Stärker als gewöhnliche KI
Laut Adeel Razi, beteiligter Professor an der Monash University in Melbourne, habe man die Förderung des Verteidigungsministeriums erhalten, weil dieses eine neue Art von maschineller Intelligenz benötigt, die "während ihrer gesamten Lebensdauer lernt". Eine solche Intelligenz würde das maschinelle Lernen für Technologien wie selbstfahrende Autos, autonome Drohnen und Lieferroboter verbessern, so Razi.
Das Gehirn, wie jenes des Menschen, ist gut im lebenslangen Lernen.

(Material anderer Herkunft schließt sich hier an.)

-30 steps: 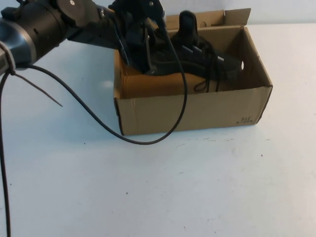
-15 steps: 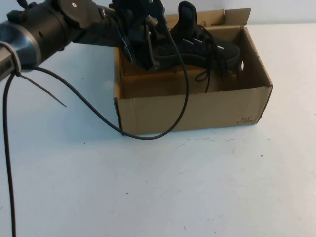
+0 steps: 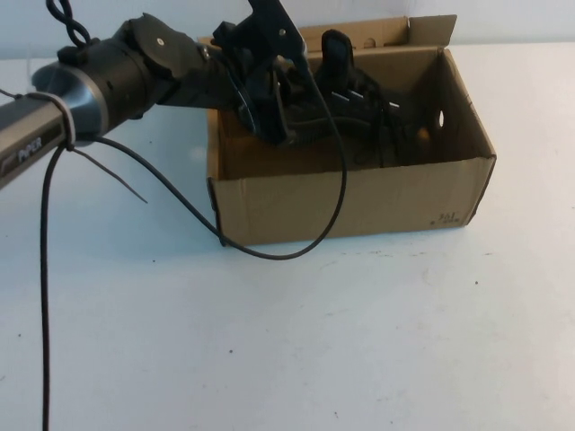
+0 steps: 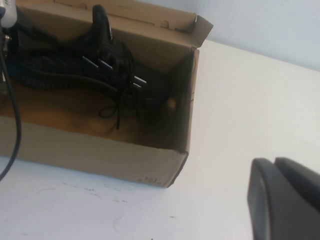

Es kann sich an Veränderungen anpassen und vorhandenes Wissen auf neue Aufgaben anwenden. Herkömmliche KI tut sich damit allerdings schwer. Häufig vergisst sie wichtige Informationen aus früheren Aufgaben, wenn sie neue bewältigen muss. Die Forschung von Cortical Labs zielt daher darauf ab, die biologischen Mechanismen hinter dem kontinuierlichen Lernen zu verstehen und sie mit Computersystemen zu vereinen.
"Wir werden dieses Stipendium nutzen, um bessere KI-Maschinen zu entwickeln, die die Lernfähigkeit dieser biologischen neuronalen Netze nachahmen", so Razi. "Diese neue technologische Fähigkeit könnte in der Zukunft die Leistung bestehender, rein siliziumbasierter Hardware übertreffen".